Totem, 2020, acrylic on canvas, 40"x30"

Tango, 2020, acrylic on canvas, 40"x40"
ANN PROVAN
Inner Window, paintings
March 26 - April 24, 2022
Opening Reception: Saturday, March 26, 5-7pm
For Ann Provan, the act of painting is a search for an image that evokes emotion and complex meditative composition. Provan uses geometric forms because they can have many meanings, from the neutrality of a square as a shape to having architectural or figurative connotations, allowing for the exploration of spatial ambiguities, optical illusions, and both logical and illogical structures simultaneously. These larger works sometimes develop from small ink drawings that are transferred to canvas and change
significantly during the painting process. Ambiguous shapes and spatial uncertainty emerge in some work, others use abstraction as a means of storytelling using vibrant colors, with definitive edges and shapes. The goal is to create a work that challenges one’s perception to atmospheric light, the sky, and the passing of time.
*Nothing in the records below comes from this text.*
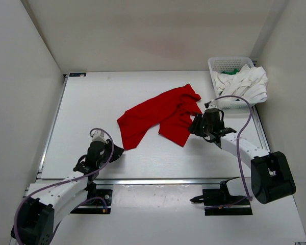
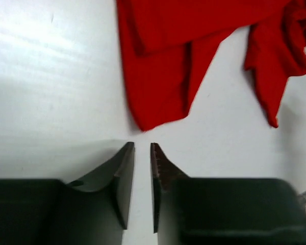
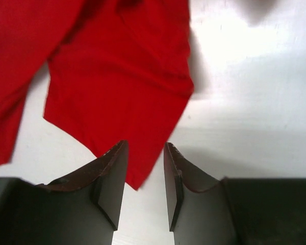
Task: Fold and stack the t-shirts
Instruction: Move the tshirt to the center of the board, then flatten out the tshirt
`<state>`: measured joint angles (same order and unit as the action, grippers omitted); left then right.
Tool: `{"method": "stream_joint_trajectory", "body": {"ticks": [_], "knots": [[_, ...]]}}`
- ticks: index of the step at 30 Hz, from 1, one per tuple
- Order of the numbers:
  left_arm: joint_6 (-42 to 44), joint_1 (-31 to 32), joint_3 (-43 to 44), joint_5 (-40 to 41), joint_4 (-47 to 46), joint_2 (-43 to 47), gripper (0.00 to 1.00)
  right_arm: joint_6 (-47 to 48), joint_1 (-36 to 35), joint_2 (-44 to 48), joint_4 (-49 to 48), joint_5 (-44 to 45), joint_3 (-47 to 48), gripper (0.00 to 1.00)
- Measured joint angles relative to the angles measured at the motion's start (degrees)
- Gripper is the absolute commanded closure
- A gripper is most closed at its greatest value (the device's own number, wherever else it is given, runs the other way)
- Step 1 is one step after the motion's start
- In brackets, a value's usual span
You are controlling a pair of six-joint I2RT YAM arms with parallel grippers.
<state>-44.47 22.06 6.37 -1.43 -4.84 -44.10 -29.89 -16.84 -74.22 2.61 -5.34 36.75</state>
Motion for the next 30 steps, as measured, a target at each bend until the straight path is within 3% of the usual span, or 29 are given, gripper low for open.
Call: {"method": "stream_joint_trajectory", "body": {"ticks": [5, 15, 21, 30], "knots": [[-8.09, 2.05, -1.99, 1.97, -1.44, -3.43, 0.49, -0.20, -1.95, 0.31, -0.04, -0.31, -1.90, 0.67], [-17.40, 2.45, -0.87, 4.72, -10.38, -13.16, 0.52, -0.31, -2.95, 3.15, -1.42, -1.40, -1.95, 0.67], [-20.57, 3.58, -0.57, 4.92, -14.12, -17.20, 0.57, -0.31, -1.92, 4.42, -2.62, -2.25, -2.78, 0.66], [-22.16, 3.82, 0.13, 5.27, -14.75, -20.33, 0.86, -0.33, -0.72, 4.68, -3.48, -3.08, -4.35, 0.66]]}}
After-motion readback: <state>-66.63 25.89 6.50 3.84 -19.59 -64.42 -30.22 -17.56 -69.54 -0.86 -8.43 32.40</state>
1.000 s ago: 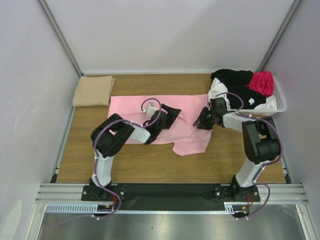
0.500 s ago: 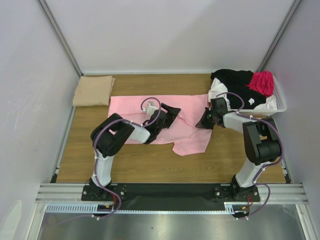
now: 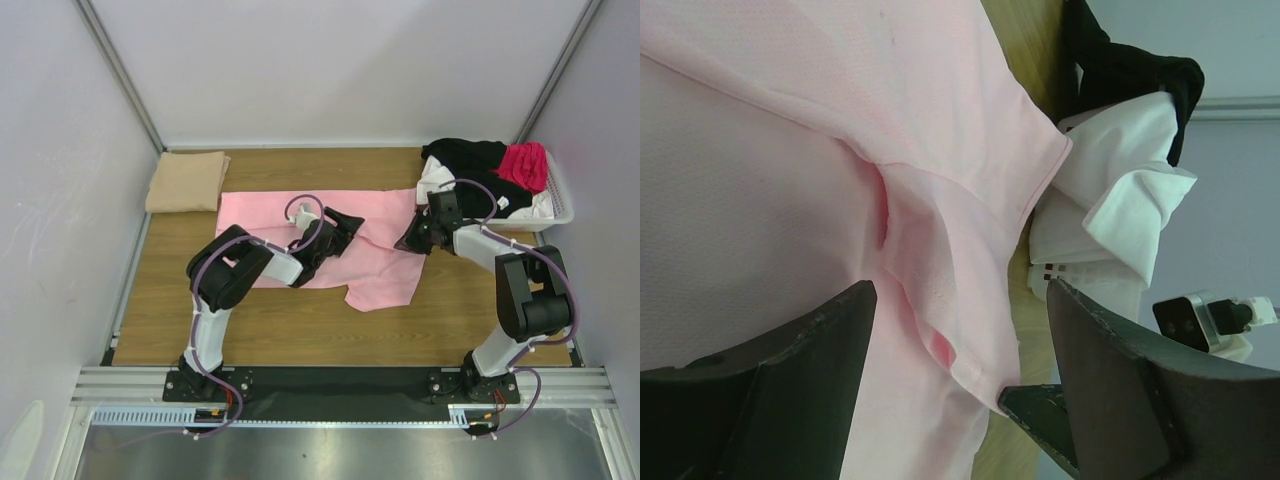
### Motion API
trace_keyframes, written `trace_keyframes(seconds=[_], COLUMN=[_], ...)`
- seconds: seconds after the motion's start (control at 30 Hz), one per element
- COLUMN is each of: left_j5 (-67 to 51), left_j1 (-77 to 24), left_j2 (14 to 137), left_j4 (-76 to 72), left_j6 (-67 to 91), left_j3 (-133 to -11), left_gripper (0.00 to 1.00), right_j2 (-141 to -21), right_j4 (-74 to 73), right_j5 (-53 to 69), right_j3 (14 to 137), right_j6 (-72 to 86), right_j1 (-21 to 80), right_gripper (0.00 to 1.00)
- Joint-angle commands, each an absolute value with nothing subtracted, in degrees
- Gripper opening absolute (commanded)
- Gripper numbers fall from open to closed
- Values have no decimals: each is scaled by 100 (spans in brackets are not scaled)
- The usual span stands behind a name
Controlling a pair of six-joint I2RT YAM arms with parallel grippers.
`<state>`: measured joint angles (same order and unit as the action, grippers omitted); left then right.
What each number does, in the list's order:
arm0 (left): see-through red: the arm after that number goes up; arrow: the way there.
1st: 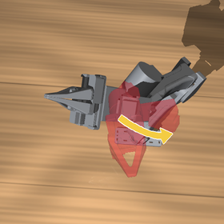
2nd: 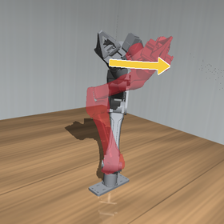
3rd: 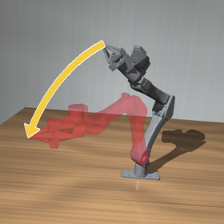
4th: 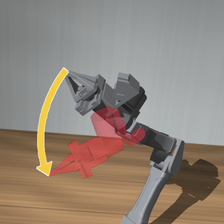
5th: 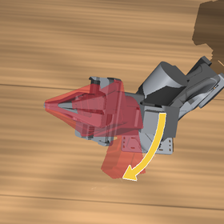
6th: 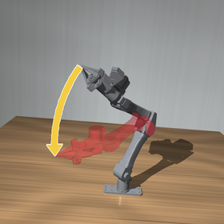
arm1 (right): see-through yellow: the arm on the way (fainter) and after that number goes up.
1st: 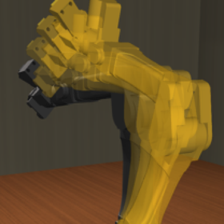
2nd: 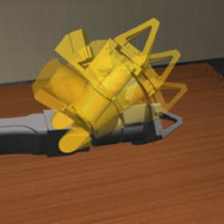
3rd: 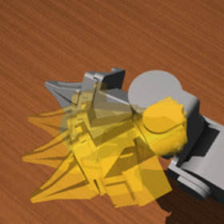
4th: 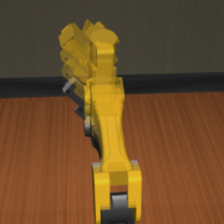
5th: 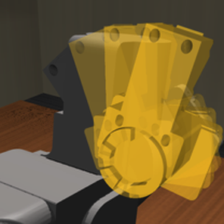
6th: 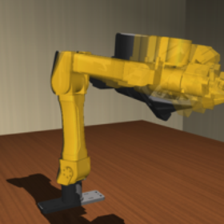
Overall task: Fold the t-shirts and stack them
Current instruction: Fold the tshirt
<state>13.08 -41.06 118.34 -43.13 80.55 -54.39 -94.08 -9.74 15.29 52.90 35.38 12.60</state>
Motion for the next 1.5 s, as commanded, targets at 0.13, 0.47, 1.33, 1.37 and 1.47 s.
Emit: trace_keyframes(seconds=[0.13, 0.47, 1.33, 1.37, 1.47], left_j5=[1143, 1160, 2223, 2258, 2259], left_j1=[-4192, -4465, -4456, -4447, -4412], left_j2=[11918, 11971, 12156, 12138, 12146], left_j4=[-4860, -4580, -4799, -4808, -4904], left_j6=[8103, 8358, 8631, 8631, 8648], left_j3=[-5721, -5854, -5942, -5907, -5854], left_gripper=[77, 78, 73, 72, 67], right_j2=[-8983, -8982, -9035, -9044, -9053], right_j4=[-1108, -1081, -1020, -1020, -1020], right_j5=[1468, 1556, 1600, 1600, 1600], right_j3=[5317, 5317, 5291, 5291, 5300], right_j6=[3489, 3498, 3480, 3472, 3472], right_j1=[1125, 1107, 1055, 1055, 1046], right_gripper=[0, 0, 0, 0, 0])
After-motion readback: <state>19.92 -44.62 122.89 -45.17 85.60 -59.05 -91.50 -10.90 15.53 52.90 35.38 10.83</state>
Each piece is a learning process and the final
result is always a discovery.
Ann Provan’s work has been shown in New York City’s A.I.R. Gallery, New Museum, and Franklin Furnace, as well as the University of California, Davis, Wake Forest University in
Winston-Salem, NC, Das Verborgene Museum in Berlin, Marina Gallery, and Buster Levi Gallery in Cold Spring, Lockwood Gallery in Kingston, NY; among others. Provan has received two NYFA grants, in sculpture and artist’s books. Her work is in the collections of the New York Museum of Modern Art, the Museum of the Art Institute of Chicago, Franklin Furnace, and other galleries and private collections. After growing up in Berkeley, California in the turbulent 1960’s, Provan moved to France to study at the Université de Montpellier and the École Nationale Supériure des Beaux Arts in Paris. She then returned to the United States where she received a Master of Fine Arts in Painting at the San Francisco Art Institute. She moved to New York City in the late 1970s, living in Soho and Brooklyn before settling in Cold Spring, New York in 2006 where lives with her husband, artist David Provan, and twins, Evan and Zoë.